一方で、生涯独身率は急速に上昇し、家族を形成することなく「一人」で人生を過ごす人が珍しくなくなりました。かつての血縁や地縁とは異なった人間関係の形成が求められています。
今、あらためて誕生から死に至るまでの物語を、婚礼 ・ 葬儀の 儀礼文化を通して考えたいと思います。たんなる伝統的な儀礼の復活ではなく、100歳の生涯を豊かに生きていくための「儀式創新」を提唱したいと思います。

講座日程・内容
  講座日程 14:30~16:00
1 5月18日(金) 皇室の結婚式~儀式の流れからお料理の献立まで 季刊『皇室』(株式会社 扶桑社)編集長 伊豆野 誠
2 6月15日(金) 若者の意識-恋愛事情から結婚観まで- ㈱ニッセイ基礎研究所 久我 尚子
3 7月13日(金) 葬儀におけるさまざまな儀礼の意味 国立歴史民俗博物館民俗研究系
准教授 山田 慎也
4 10月19日(金) 現代日本にみる死生観の変化 東北大学
総長特命教授 鈴木 岩弓
5 11月16日(金) ライフ・シフト-人生百年の儀礼構想 國學院大學
副学長・教授 石井 研士
コーディネーター
石井研士 國學院大學教授・博士(宗教学)・副学長(専門分野:宗教学・宗教社会学)
司会進行
松本昌子 國學院大學神道文化学部学務補助員

 

出演者プロフィール(敬称略)

  • 伊豆野 誠 (いずの まこと)

    (株)扶桑社 『皇室』編集部 編集長
    昭和37年、熊本県生まれ。慶應義塾大学商学部卒業後、TBSブリタニカ入社。『ニューズウィーク日本版』編集部勤務を経て、産経出版社に入社、『週間サンケイ』編集部で記者として従事。昭和62年、産経出版と扶桑社合併。『週間SPA!』編集部勤務となる。副編集長を経て平成12年、『月間ビジネスSPA!』編集長、平成13年、『季刊 皇室』編集長に。編集長としての出版物に『皇后さまのご親蚕』、『熊野古道 公式完全ガイド』、『フクワウチ伊勢』など多数。また、最近では、神社本庁監修による「神社検定公式テキスト」である『神社のいろは』『遷宮のつぼ』の執筆等も手がけている。

  • 久我 尚子 (くが なおこ)

    ニッセイ基礎研究所
    2001年 株式会社エヌ・ティ・ティ・ドコモ入社。
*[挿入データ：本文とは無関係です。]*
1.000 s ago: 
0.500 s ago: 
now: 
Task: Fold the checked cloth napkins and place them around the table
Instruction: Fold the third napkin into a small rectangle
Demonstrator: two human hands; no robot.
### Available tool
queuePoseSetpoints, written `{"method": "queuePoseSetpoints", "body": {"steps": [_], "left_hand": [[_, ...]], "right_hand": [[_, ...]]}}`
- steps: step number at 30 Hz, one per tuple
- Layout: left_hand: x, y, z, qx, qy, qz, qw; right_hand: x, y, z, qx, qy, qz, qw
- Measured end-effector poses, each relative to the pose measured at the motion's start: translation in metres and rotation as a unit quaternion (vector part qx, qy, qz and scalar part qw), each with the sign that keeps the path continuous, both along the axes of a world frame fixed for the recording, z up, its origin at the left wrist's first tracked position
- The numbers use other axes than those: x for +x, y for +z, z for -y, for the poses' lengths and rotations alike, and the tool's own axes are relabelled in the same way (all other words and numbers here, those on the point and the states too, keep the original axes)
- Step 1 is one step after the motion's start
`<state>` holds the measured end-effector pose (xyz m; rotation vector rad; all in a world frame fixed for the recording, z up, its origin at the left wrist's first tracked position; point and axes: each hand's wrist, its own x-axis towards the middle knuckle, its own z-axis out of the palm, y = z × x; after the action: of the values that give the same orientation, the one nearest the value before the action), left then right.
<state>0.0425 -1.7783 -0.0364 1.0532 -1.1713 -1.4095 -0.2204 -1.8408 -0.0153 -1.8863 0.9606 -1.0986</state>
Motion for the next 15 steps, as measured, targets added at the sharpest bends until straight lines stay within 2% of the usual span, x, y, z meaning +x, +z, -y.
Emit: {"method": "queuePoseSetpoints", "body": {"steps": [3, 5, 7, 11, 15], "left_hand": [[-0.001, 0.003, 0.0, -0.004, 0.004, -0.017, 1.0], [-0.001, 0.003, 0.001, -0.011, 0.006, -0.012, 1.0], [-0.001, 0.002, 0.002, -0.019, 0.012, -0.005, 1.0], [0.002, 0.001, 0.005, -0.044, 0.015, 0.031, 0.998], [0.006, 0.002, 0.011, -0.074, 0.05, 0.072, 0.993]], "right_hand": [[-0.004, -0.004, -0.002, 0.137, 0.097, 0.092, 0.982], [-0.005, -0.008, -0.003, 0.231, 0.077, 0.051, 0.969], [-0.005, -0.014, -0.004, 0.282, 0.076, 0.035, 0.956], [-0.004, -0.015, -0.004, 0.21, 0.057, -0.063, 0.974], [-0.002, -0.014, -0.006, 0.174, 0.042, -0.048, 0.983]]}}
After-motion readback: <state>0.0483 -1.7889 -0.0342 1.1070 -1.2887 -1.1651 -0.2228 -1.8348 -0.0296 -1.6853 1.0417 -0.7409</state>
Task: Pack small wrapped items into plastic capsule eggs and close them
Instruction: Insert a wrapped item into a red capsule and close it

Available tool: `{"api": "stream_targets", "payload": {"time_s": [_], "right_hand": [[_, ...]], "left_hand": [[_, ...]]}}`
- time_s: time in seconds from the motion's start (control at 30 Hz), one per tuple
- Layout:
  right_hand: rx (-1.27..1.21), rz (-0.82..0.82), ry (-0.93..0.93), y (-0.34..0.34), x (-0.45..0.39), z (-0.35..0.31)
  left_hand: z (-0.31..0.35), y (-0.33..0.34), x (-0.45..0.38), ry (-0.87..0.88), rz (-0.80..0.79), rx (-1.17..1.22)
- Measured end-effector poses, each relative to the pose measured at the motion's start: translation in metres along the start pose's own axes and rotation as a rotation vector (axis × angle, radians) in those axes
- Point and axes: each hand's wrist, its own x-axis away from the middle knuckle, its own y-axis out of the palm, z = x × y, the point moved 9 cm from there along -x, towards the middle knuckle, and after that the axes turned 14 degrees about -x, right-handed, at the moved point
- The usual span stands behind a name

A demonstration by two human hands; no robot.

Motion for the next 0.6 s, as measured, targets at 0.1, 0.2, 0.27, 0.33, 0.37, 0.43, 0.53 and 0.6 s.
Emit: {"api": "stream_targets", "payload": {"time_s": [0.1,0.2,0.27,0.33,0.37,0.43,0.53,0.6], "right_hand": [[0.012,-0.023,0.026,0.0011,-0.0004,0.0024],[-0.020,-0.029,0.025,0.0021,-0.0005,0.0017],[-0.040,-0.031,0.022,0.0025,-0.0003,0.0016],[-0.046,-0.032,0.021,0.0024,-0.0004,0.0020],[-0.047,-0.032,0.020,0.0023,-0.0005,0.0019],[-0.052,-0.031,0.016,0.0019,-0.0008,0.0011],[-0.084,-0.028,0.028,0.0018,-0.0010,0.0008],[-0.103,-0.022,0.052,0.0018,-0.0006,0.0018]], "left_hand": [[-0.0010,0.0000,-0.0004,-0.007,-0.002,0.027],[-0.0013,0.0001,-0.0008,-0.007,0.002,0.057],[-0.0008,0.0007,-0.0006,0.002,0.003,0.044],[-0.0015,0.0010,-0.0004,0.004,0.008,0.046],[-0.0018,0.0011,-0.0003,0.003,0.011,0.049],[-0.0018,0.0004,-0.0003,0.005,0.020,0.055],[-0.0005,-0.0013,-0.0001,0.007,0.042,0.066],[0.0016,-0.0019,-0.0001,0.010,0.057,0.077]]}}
2007年 独立行政法人日本学術振興会特別研究員(統計科学)採用。2010年 ニッセイ基礎研究所 生活研究部門。2016年7月よりニッセイ基礎研究所 生活研究部 主任研究員
    企画会社及び食品流通会社経営の傍ら、生活アドバイザーとして執筆・講演活動をしてきた。
    日本マーケティング協会「シニアマーケット委員会」委員(2011~2012年)
    ・内閣府「統計委員会」専門委員(2013~2015年)
    ・神奈川県「神奈川なでしこブランドアドバイザリー委員会」委員(2013年~)
    ・総務省「速報性のある包括的な消費関連指標の在り方に関する研究会」委員(2016~2017年)
    ・東京都「東京都監理団体経営目標評価制度に係る評価委員会」委員(2017~)

  • 山田 慎也 (やまだ しんや)

    国立歴史民俗博物館民族研究系 准教授
    1968年、千葉県生まれ。国立歴史民俗博物館准教授および総合研究大学院大学准教授を併任。社会学博士。専攻は民俗学。葬送儀礼の近代化と死生観の変容を主な研究テーマとする。1992年、慶応義塾大法学部法律学科卒業。1997年、慶応義塾大大学院社会学研究科博士課程単位取得満期退学後、国立民族学博物館COE研究員、国立歴史民俗博物館民俗研究部助手を経て、平成19年8月に現職となる。

    著書
    『現代日本の死と葬儀 葬祭業の展開と死生観の変容』(東京大学出版会)、共編著に『変容する死の文化 現代東アジアの葬送と墓制』(東京大学出版会)、『冠婚葬祭の歴史』(水曜社)、『近代化のなかの誕生と死』(岩田書院)などがある。

  • 鈴木 岩弓 (すずき いわゆみ)

    東北大学総長特命教授・名誉教授
    東北大学教養教育院
    専門 ・・・ 宗教民俗学・死生学
    1982年東北大学大学院満期退学後、島根大学助教授などを経て00年に東北大学大学院文学研究科教授(宗教学)。17年3月に定年退職し、同4月より東北大学総長特命教授。震災後の2012年4月からは文学部に「実践宗教学寄附講座」を設置し「臨床宗教師」の養成を進める。

    著書
    『いま、この日本の家族―絆のゆくえ―』(弘文堂)、『変容する死の文化―現代東アジアの葬送と墓制―』(東京大学出版会)など。

    産学連携実績
    布教では無く、超宗派超宗教的見地からグリーフケア、ターミナルケアそして医療者のための宗教的ケアができる「臨床宗教師」の養成を目指してきたが、今では龍谷大学・上智大学など全国の八大学が追随し、公立病院での雇用も始まり社会実装が進んでいる。